How many lines in the records below contain the word "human"? Answer with the number only.

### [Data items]
=== Begin Enclosure ===

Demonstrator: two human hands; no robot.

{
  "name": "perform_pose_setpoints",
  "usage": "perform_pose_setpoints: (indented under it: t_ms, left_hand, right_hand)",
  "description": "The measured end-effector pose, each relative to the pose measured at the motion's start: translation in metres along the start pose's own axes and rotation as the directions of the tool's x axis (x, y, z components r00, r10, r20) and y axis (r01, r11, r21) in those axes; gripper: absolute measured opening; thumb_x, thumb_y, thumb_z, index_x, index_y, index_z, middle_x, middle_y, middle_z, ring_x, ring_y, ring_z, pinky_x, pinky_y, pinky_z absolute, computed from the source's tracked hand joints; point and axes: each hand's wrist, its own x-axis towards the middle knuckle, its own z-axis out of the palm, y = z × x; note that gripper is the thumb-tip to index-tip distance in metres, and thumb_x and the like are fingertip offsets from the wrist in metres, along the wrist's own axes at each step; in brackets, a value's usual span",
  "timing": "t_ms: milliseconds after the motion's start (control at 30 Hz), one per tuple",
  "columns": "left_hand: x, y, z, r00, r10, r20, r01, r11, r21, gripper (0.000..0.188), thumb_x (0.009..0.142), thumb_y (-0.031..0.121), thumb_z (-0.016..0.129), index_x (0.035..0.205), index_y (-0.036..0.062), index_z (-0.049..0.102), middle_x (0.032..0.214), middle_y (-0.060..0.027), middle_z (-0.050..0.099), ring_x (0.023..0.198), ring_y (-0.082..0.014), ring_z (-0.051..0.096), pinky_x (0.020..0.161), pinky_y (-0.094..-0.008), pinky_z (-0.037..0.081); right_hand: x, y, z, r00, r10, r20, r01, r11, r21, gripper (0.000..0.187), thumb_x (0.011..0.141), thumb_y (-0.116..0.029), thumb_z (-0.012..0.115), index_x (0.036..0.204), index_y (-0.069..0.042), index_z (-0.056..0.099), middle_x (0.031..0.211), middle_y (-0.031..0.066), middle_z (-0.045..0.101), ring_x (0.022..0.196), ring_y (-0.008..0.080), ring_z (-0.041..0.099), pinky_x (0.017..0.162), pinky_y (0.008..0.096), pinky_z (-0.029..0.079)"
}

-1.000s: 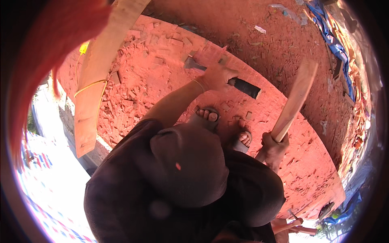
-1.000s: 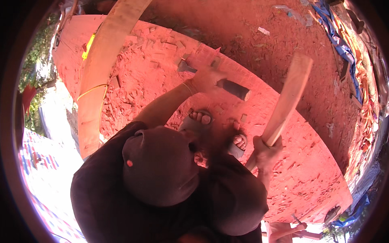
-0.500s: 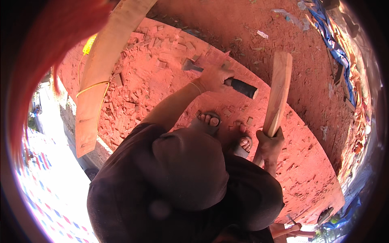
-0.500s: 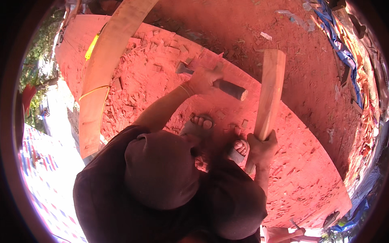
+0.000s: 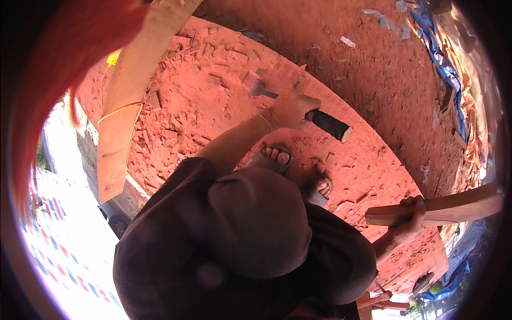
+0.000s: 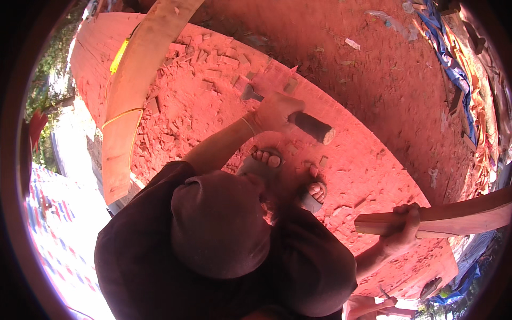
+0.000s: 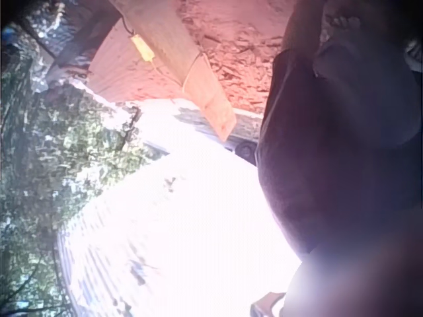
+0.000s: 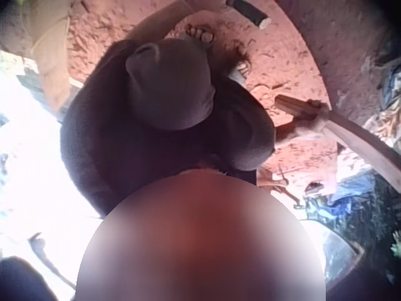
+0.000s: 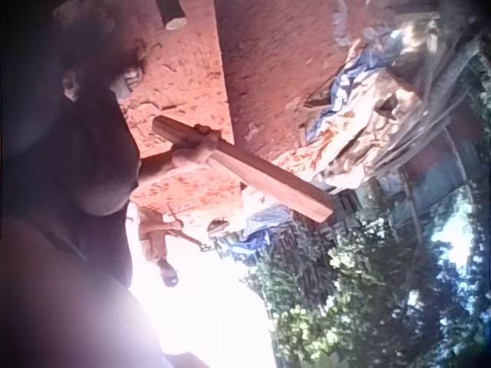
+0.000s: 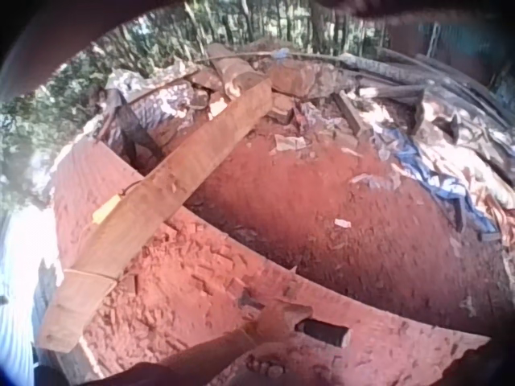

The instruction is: The person uses a chisel and a wooden mallet to repeatedly strike and split a small piece of wood on a red surface. The person holds the chisel in the left hand and strikes it with the mallet in the right hand, producing wood chips.

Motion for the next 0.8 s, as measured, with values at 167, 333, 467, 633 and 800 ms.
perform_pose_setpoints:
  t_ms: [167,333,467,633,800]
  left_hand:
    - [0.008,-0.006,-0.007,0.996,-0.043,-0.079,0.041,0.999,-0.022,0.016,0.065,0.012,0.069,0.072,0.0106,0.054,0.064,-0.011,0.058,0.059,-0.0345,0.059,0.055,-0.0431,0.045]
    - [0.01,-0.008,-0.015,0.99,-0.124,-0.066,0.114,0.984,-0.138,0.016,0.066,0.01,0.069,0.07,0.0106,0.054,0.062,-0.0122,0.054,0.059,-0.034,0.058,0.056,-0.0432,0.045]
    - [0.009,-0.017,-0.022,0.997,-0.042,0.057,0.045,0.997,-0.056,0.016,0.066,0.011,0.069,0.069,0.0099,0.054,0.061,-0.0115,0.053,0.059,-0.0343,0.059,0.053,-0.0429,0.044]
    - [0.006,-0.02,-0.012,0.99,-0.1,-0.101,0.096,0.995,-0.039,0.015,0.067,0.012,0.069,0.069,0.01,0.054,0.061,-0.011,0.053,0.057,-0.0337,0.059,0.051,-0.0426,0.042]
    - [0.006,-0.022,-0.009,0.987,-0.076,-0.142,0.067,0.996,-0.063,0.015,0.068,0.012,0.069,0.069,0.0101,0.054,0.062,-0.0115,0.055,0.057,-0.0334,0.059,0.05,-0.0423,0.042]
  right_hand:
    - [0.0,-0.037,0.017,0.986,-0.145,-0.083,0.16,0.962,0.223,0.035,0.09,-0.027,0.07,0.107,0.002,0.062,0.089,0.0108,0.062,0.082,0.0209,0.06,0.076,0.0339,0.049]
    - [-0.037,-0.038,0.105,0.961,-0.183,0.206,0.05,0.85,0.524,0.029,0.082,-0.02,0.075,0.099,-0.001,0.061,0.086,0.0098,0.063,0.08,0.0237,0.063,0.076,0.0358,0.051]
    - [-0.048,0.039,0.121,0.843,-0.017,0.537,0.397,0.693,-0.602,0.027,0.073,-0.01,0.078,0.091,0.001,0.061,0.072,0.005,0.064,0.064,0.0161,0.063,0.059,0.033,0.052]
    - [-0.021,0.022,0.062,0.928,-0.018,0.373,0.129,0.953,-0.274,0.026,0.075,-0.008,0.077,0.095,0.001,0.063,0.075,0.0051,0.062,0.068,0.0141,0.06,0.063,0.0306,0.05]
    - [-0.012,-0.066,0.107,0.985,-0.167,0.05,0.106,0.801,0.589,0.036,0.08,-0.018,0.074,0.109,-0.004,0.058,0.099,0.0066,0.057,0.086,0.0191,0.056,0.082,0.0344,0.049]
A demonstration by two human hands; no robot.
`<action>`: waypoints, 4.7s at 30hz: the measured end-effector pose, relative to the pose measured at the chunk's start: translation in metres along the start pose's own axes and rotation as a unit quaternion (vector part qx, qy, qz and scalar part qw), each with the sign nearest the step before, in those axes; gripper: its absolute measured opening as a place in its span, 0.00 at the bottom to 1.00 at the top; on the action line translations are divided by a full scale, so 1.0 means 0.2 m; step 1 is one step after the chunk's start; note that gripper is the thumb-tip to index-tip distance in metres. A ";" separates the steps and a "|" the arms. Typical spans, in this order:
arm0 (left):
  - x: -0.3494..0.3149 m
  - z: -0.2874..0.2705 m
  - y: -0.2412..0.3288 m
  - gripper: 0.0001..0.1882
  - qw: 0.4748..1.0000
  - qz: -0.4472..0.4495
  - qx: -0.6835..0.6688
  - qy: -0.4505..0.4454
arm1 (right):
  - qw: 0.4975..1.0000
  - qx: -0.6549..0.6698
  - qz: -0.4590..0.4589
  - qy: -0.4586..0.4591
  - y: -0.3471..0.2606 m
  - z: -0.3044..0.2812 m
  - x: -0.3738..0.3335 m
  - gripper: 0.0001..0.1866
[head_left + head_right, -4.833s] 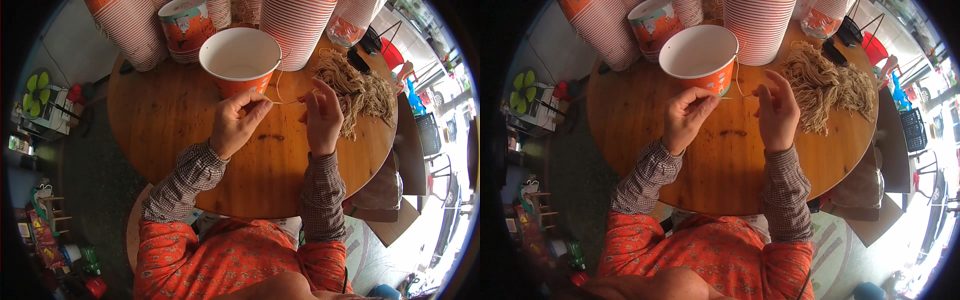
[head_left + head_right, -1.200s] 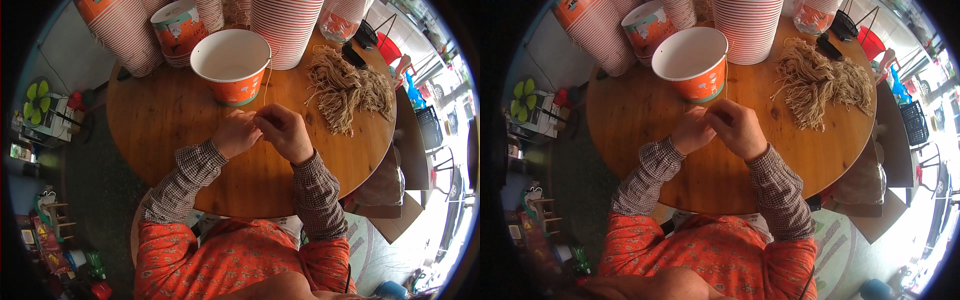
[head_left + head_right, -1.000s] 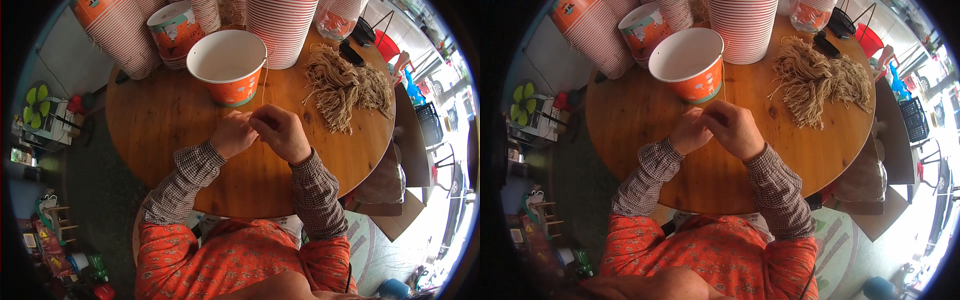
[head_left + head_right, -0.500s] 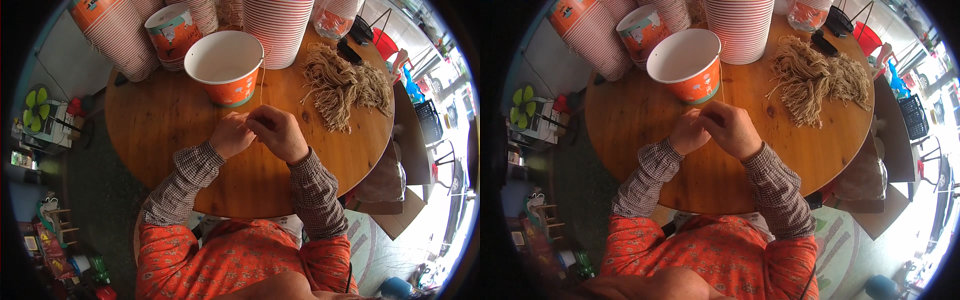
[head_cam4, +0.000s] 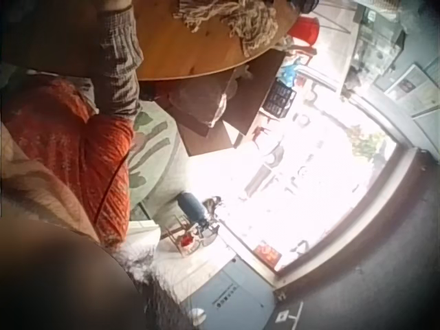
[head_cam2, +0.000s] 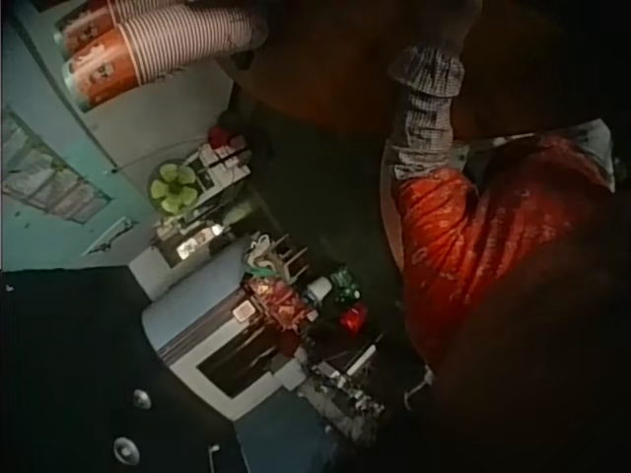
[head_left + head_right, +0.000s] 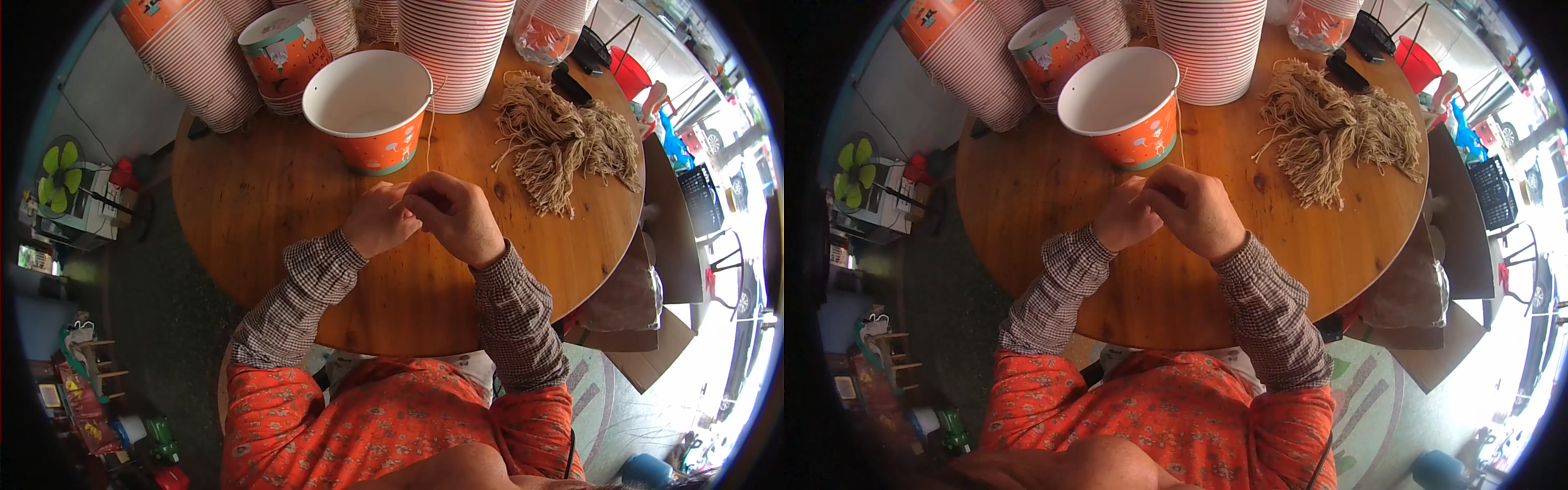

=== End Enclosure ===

### [EXERCISE RESPONSE]
2